The rev1 68060 was mainly reliable at the default 66MHz but after a few
hours it would become unstable, and I generally got the impression, as did
CiH, that this particular 060 would be happier at a slightly lower clock
rate. This part of the review focuses on my experience with CTCM and a rev 1
The current version of CT60 TOS does supports rev 1 060 very badly with
CTCM, but CT60 TOS maintainer Didier kindly sent me a preview of the next
version which is significantly better, and this review is carried out using
this up coming version.
The supplied CTCM module offers two clock ranges for rev 1 CPUs - 66 to
75MHz and 33 to 66MHz. Thoughtfully the CT60 configuration CPX detects a rev
1 060 and restricts the upper CTCM range to a safe 75MHz.
Sadly the programmable clock generator in the CTCM does not allow a more
useful 50 to 75MHz range, which would be ideal for a rev 1 processor.
Working in the upper range I managed to achieve a relatively stable
overclock to 68MHz, however this was simply a fun exploration and I knew
that something like a 60MHz clock would be more appropriate to the
Cutting a trace on the CTCM simply and easily switched to the lower clock
frequency range. However, my machine operates with a speeded F030 bus, and
refused to boot. A discussion with Didier revealed that for the lower CTCM
frequency range and a speeded Falcon bus there are some special
At boot up the machine boots with the default CTCM frequency (either 33 or
66MHz depending on the range). The CT60 TOS boot then reprograms the CTCM
for the requested frequency in the CT60 configurator. This is done before
the CT60 super speeder graphics appear. The CT60 will not work if 68060 freq
< 2*F030 freq. So for the lower range, and a speeded Falcon bus the default
CTCM frequency must be changed to ever get to the CT60 super speeder screen.
Luckily, the CT60 configurator provides this option by 'hidden' double click
option on 'save' button. This is simple to setup, and is no hassle at all.

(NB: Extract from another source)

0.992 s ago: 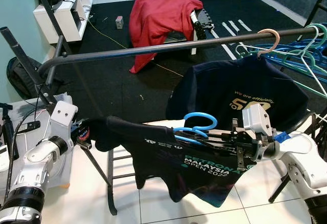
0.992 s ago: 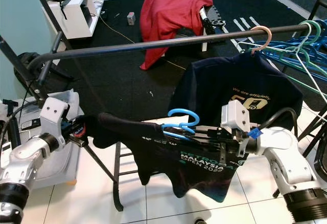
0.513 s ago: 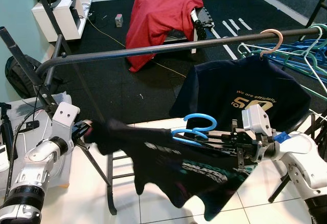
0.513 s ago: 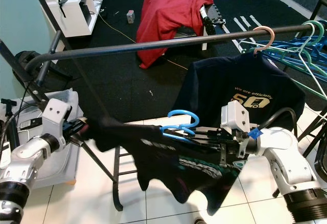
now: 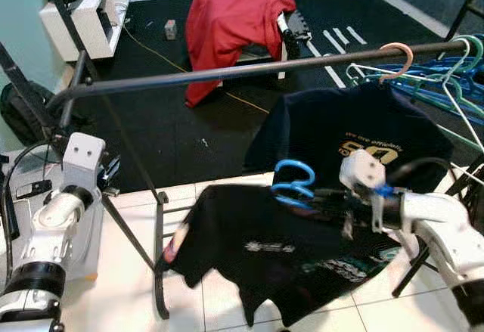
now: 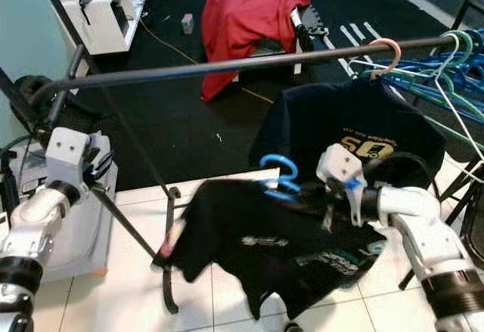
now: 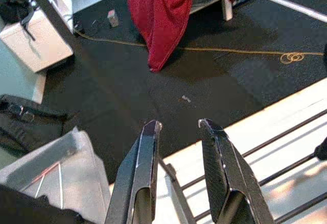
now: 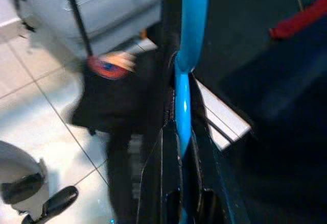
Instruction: Hang hanger
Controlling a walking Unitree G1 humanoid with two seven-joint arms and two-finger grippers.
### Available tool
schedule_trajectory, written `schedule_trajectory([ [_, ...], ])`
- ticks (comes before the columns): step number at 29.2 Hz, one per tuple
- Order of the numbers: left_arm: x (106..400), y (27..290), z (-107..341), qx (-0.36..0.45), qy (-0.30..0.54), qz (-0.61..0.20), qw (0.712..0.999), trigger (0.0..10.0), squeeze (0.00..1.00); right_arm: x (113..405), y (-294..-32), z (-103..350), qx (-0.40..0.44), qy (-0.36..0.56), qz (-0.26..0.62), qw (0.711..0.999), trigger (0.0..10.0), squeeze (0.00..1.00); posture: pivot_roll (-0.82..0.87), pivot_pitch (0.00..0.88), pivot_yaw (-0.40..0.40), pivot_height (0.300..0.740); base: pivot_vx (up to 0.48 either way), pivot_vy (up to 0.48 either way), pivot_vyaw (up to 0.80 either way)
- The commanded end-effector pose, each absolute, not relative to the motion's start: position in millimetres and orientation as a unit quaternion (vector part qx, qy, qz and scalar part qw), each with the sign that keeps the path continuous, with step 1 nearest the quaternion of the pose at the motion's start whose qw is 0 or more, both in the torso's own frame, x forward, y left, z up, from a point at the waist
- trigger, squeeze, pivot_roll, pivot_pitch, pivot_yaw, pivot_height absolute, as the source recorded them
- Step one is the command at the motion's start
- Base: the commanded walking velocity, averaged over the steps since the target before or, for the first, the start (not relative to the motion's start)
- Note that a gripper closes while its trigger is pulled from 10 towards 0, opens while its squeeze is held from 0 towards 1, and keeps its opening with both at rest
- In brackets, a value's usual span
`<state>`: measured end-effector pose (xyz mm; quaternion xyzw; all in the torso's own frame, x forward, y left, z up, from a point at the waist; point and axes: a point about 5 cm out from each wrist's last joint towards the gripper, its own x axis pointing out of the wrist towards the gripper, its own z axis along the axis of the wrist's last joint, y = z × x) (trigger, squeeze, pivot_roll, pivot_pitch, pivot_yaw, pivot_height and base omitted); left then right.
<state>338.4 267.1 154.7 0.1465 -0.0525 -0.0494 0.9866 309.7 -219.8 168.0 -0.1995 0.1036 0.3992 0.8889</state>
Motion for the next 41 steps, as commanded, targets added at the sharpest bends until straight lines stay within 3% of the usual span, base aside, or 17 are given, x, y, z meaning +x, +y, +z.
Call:
schedule_trajectory([
  [1,338,259,150,0.142,-0.044,-0.068,0.986,10.0,0.00,314,-217,168,-0.193,0.108,0.375,0.900,0.0,0.00,-0.11,0.138,0.038,0.740,0.000,0.000,0.00],
  [3,340,236,147,0.137,-0.048,-0.104,0.984,10.0,0.00,323,-207,160,-0.168,0.128,0.310,0.927,0.0,0.00,-0.11,0.129,0.036,0.740,0.000,0.000,0.00],
  [10,340,214,145,0.134,-0.052,-0.137,0.980,10.0,0.00,330,-194,153,-0.159,0.130,0.258,0.944,0.0,0.00,-0.11,0.125,0.034,0.740,0.000,0.000,0.00],
  [12,339,196,144,0.133,-0.059,-0.166,0.975,10.0,0.00,337,-180,151,-0.148,0.108,0.213,0.960,0.0,0.00,-0.10,0.118,0.033,0.740,0.000,0.000,0.00],
  [22,336,183,148,0.119,-0.072,-0.192,0.971,10.0,0.00,342,-167,151,-0.193,0.082,0.178,0.961,0.0,0.00,-0.10,0.103,0.031,0.740,0.000,0.000,0.00],
  [27,332,163,156,0.081,-0.087,-0.223,0.967,10.0,0.00,345,-151,165,-0.226,0.011,0.117,0.967,0.0,0.00,-0.10,0.098,0.034,0.740,0.000,0.000,0.00],
  [32,331,161,157,0.081,-0.086,-0.228,0.967,10.0,0.00,345,-151,167,-0.226,0.007,0.111,0.968,0.0,0.00,-0.10,0.098,0.034,0.740,0.000,0.000,0.00],
  [35,323,146,158,0.084,-0.073,-0.295,0.949,10.0,0.00,351,-154,176,-0.214,-0.021,0.074,0.974,0.0,0.00,-0.10,0.108,0.039,0.740,0.000,0.000,0.00],
  [36,314,135,153,0.108,-0.043,-0.356,0.927,10.0,0.00,362,-163,186,-0.180,-0.045,0.028,0.982,0.0,0.00,-0.09,0.111,0.034,0.740,0.000,0.000,0.00],
  [41,314,135,152,0.122,-0.031,-0.352,0.927,10.0,0.00,369,-166,190,-0.157,-0.048,0.011,0.986,0.0,0.00,-0.09,0.113,0.027,0.740,0.000,0.000,0.00],
])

Using a default CTCM frequency of 55MHz, and a usual CTCM frequency of 66MHz
the machine booted as expected even with the speeded bus.
Bizarrely, reducing my 060 frequency to much below 64MHz with the F030 bus
speeded resulted in error ridden IDE transfers. I suppose I am the first
user to try this, and I obtained special permission from Rodolphe to replace
the CTCM with a fixed oscillator. There was no improvement, so this is not
a problem with the CTCM, and so I am now running my machine at 64MHz.
The CTCM seems not quite so useful or essential for rev 1 '060 as it is for
rev6, but it remains a very worthwhile addition to the CT60. Unlike the
upper limits of the rev 6 '060 overclock range, a few fixed crystal
oscillator modules are available suitable for rev 1 overclocking. The
frequency ranges of the CTCM are also not completely ideal for rev 1 060.
Together these things reduce the percentage slightly.
A special mention has to go to Didier for his fantastic support regarding
the CTCM software side.
Overall - '060 Rev 1 rating = 15% less than Rev 6!